Takeda announced positive topline results for the two pivotal Phase 3 randomized, multicenter, double-blind, placebo- and active comparator-controlled studies of zasocitinib (TAK-279), a next-generation, highly selective oral tyrosine kinase 2 (TYK2) inhibitor, in adults with moderate-to-severe plaque psoriasis (PsO). The studies demonstrated superiority of zasocitinib compared to placebo for the co-primary endpoints, static Physician Global Assessment (sPGA) 0/1 and Psoriasis Area and Severity Index (PASI) 75, at week 16, with a significantly greater PASI 75 response rate seen as early as week 4 and continuing to increase through week 24. The studies also met all 44 ranked secondary endpoints, including PASI 90, PASI 100 and sPGA 0 against placebo and apremilast, showing the potential of a convenient once-daily pill to deliver complete skin clearance for patients with PsO.
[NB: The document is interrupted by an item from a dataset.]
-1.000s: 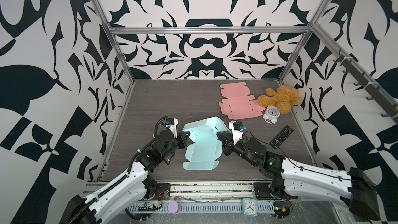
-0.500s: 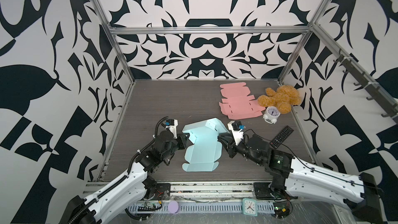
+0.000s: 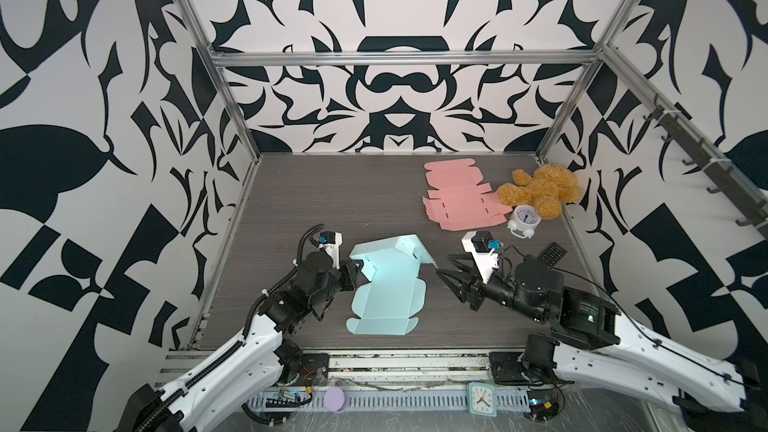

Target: Fold the paper box

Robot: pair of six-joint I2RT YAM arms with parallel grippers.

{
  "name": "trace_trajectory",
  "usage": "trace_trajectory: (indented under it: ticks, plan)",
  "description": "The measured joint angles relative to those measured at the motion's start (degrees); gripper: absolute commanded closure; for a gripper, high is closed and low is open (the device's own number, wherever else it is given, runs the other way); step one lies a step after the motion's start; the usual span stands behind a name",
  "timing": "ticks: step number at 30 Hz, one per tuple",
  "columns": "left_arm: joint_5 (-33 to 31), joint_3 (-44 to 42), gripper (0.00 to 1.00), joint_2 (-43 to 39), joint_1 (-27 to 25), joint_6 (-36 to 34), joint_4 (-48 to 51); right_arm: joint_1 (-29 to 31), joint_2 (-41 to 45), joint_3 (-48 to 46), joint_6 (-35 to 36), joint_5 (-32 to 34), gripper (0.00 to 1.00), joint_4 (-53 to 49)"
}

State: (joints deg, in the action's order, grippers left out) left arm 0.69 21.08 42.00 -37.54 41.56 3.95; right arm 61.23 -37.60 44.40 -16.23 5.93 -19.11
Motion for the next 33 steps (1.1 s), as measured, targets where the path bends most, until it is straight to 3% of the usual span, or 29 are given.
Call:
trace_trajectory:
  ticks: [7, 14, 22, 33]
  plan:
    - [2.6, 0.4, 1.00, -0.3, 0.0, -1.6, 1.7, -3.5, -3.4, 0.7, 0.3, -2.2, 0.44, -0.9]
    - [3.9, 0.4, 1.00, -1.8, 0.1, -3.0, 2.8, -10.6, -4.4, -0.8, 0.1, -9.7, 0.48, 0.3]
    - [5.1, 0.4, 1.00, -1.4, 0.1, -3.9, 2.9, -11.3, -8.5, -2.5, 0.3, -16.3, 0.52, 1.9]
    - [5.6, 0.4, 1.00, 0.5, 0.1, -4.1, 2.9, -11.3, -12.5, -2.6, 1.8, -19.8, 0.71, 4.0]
“People living with psoriasis continue to seek safe, effective and fast-acting oral therapies. These landmark results support zasocitinib’s promise to become a leading oral treatment option that can deliver clear skin for patients with plaque psoriasis,” said Christophe Weber, president and chief executive officer at Takeda. “This marks the third positive Phase 3 readout from our overarching pipeline this year. Each of these programs – zasocitinib, oveporexton and rusfertide – has potential to transform patient lives, redefine medical practice and deliver significant revenue growth in the future.”

Zasocitinib was generally well-tolerated. The safety and tolerability profile of zasocitinib in the Phase 3 studies remained consistent with prior studies, including the Phase 2b plaque psoriasis study. The most common adverse events through week 24 were upper respiratory tract infection, nasopharyngitis and acne, with no new safety signals identified.

“It is incredibly rewarding and exciting to see our Phase 2 results validated in Phase 3, with more than half of patients treated with zasocitinib achieving clear or almost clear skin (PASI 90) and about 30 percent achieving completely clear skin (PASI 100) at week 16, with response rates continuing to increase through week 24,” said Andy Plump, M.D., Ph.D., president of R&D at Takeda. “These findings help demonstrate that highly selective inhibition of TYK2, a key mediator of IL-23 and other signaling pathways fundamental to psoriasis, may provide patients with significant reductions in their disease burden, including for many, the possibility of complete skin clearance.”

Takeda intends to present the results at upcoming medical congresses and plans to submit a New Drug Application with the United States Food and Drug Administration and other regulatory authorities starting in fiscal year 2026.

Zasocitinib is also being evaluated in a head-to-head study against deucravacitinib in plaque psoriasis, Phase 3 studies in psoriatic arthritis and Phase 2 studies in Crohn’s disease and ulcerative colitis, among other indications.^1-6 Results from the Phase 3 studies have no significant impact on the full-year consolidated forecast for the fiscal year ending March 31, 2026.